▶ [What you should do]: The lines from the top of the listing through the one containing "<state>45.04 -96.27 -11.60" are to be retyped exactly, with no other lines.

▶ [Provided data]:

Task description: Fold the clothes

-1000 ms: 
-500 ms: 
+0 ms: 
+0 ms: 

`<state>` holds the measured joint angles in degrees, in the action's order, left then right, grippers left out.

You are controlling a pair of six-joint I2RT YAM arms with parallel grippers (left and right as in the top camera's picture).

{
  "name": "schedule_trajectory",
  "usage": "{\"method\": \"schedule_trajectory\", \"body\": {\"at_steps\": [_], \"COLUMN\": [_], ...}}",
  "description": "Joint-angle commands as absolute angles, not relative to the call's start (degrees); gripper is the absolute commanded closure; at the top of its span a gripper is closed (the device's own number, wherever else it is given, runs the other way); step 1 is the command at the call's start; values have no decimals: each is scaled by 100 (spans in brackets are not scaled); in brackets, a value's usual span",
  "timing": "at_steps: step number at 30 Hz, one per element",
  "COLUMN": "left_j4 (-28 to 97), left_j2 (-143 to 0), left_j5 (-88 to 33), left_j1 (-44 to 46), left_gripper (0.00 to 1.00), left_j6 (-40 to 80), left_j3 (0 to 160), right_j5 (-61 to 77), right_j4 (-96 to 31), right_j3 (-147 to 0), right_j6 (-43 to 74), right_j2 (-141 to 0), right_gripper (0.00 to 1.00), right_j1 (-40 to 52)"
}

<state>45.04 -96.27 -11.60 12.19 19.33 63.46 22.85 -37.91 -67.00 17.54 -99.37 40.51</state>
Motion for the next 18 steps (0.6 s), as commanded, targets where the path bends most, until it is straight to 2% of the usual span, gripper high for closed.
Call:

▶ [Answer to this exercise]:
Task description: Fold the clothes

-1000 ms: 
-500 ms: 
+0 ms: 
+0 ms: 

`<state>` holds the measured joint angles in degrees, in the action's order, left then right, grippers left out.

You are controlling a pair of six-joint I2RT YAM arms with parallel grippers (left and right as in the top camera's picture).

{
  "name": "schedule_trajectory",
  "usage": "{\"method\": \"schedule_trajectory\", \"body\": {\"at_steps\": [_], \"COLUMN\": [_], ...}}",
  "description": "Joint-angle commands as absolute angles, not relative to the call's start (degrees); gripper is the absolute commanded closure; at the top of its span a gripper is closed (the device's own number, wherever else it is given, runs the other way); step 1 is the command at the call's start; values have no decimals: each is scaled by 100 (spans in brackets are not scaled); in brackets, a value's usual span",
  "timing": "at_steps: step number at 30 Hz, one per element",
  "COLUMN": "left_j4 (-28 to 97), left_j2 (-143 to 0), left_j5 (-88 to 33), left_j1 (-44 to 46), left_gripper (0.00 to 1.00), left_j6 (-40 to 80), left_j3 (0 to 160), right_j5 (-61 to 77), right_j4 (-96 to 31), right_j3 (-147 to 0), right_j6 (-43 to 74), right_j2 (-141 to 0), right_gripper (0.00 to 1.00), right_j1 (-40 to 52)"
}

<state>45.04 -96.27 -11.60 12.19 19.33 63.46 22.85 -37.91 -67.00 17.54 -99.37 40.51</state>

The submitted response is complete.